Астронавт с этим диском. Человек, добровольно улетевший с запасом продуктов на 30 лет.
Выясняется, что улетел навсегда. И как он, выходя на связь с Землей, общается с землянами в первые дни и месяцы, и как – потом.
По снежной полевой тропинке идет человек, к нему пристает молоденькая охотничья собака. Человек в шляпе и в пальто, вообще – вида не раз…айского. Руки в карманах пальто.
Семья академика. Два сына: одному сорок, второму тридцать два. Старший женат на женщине, которой тоже 32. Младший женат на «девушке», которая на 17 лет его старше. Она – диктор телевидения, и у нее две дочери от первого брака: старшей – 30 лет, младшей – 22 года.
Сам же академик тоже принимает решение жениться. Его невесте всего 45. У нее – сын лет двадцати.
Как ушло бесследно это чувство счастья настоящего в счастье предвкушения будущего? Чем постепенно заглушились внутри эти замечательные струны детства?
И вот все вместе эти люди живут на академической даче.
Удивительно-запутанная может быть история!
Пронзительнейшее ощущение из детства. Когда только что проснулся летом. За окошком солнце раннее, птицы поют и впереди длинный-длинный день, полный необыкновенных радостей: и купание, и велосипед, и ребята, и футбол вечером, и невыразимая свобода…
Как ушло бесследно это чувство счастья настоящего в счастье предвкушения будущего?

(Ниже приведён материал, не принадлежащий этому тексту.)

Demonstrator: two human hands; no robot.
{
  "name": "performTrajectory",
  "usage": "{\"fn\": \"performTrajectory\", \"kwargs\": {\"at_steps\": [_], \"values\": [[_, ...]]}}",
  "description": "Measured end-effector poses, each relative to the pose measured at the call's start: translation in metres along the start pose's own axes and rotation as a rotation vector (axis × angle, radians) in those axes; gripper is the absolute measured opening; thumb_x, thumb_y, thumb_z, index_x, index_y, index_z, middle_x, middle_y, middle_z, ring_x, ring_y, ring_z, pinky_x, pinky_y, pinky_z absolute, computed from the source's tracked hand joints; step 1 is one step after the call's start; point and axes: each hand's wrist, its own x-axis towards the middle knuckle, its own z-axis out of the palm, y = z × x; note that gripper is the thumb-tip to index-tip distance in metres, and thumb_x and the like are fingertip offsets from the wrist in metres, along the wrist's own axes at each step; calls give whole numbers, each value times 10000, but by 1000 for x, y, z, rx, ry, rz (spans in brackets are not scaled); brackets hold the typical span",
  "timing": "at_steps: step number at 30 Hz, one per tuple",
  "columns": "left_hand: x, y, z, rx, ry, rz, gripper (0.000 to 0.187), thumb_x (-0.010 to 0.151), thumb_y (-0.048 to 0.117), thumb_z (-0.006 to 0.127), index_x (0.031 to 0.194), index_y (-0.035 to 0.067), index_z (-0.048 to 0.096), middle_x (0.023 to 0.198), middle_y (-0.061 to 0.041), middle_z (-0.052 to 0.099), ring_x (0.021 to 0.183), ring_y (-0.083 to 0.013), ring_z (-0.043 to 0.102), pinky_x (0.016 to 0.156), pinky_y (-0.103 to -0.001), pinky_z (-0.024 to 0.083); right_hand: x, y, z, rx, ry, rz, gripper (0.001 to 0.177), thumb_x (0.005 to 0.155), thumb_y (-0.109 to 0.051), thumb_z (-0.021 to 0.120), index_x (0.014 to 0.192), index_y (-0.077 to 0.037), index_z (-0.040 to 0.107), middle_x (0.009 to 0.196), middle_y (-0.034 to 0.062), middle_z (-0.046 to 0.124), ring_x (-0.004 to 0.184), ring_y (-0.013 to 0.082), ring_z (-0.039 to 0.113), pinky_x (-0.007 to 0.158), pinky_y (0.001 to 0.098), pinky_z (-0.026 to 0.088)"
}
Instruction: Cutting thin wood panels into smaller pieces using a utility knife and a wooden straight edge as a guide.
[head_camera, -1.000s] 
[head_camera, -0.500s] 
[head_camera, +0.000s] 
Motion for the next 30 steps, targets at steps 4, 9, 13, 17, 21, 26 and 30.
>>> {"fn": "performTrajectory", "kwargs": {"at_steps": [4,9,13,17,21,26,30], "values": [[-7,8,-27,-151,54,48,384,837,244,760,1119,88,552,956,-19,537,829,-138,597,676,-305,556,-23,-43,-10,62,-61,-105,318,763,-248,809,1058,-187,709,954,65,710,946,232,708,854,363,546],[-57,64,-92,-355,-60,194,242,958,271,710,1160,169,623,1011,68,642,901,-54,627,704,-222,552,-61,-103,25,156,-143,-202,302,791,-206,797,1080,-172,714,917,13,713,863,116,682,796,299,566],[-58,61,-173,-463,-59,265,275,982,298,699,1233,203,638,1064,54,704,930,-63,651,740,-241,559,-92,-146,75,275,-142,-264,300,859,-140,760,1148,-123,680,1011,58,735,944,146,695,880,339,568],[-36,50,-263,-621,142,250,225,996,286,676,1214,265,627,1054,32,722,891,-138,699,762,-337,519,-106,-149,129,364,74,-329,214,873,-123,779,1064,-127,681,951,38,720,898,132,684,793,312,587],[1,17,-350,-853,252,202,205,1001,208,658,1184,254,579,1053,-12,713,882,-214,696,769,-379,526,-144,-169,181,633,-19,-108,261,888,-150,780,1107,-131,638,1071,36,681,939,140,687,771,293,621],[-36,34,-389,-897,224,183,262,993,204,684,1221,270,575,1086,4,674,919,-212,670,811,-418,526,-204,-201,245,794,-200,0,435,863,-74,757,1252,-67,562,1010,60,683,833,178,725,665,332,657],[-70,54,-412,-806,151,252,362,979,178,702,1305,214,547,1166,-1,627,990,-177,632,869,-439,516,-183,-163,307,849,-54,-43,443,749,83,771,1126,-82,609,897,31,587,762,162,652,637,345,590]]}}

Чем постепенно заглушились внутри эти замечательные струны детства? Куда это все ушло? Кому досталось? Что внутри сохранилось еще? И сохранилось ли?
История про человека, который «всегда говорит правду», – про его гнусность, и про позерство, и про итоговую ложь!
Замечательно, если окажется, что ему вообще изначально не верили. Просто слушали и думали, что он оригинал.
Покадрово снимать, как начинают оттаивать окна у заснеженной машины.
Как важно не усыпляться, не успокаивать свое существо в момент относительного благополучия.
Для «Дачи».
Две старушки только что закончили стегать одеяло. Потом одна ложится на кровать, начинает его «примерять». Потом ложится и вторая… Сами не заметили, как в разговоре переехали на воспоминания, чувственные, трогательные.
(Воплощено в «Утомленных солнцем» (1995). – Современный комментарий автора.)
Чем длиннее статичный общий план, тем большим ударом должна быть врезка.
Если в одном кадре совмещены более общий план и менее, но тоже общий, фокус должен быть на том, что ближе. Иначе сильно раздражает.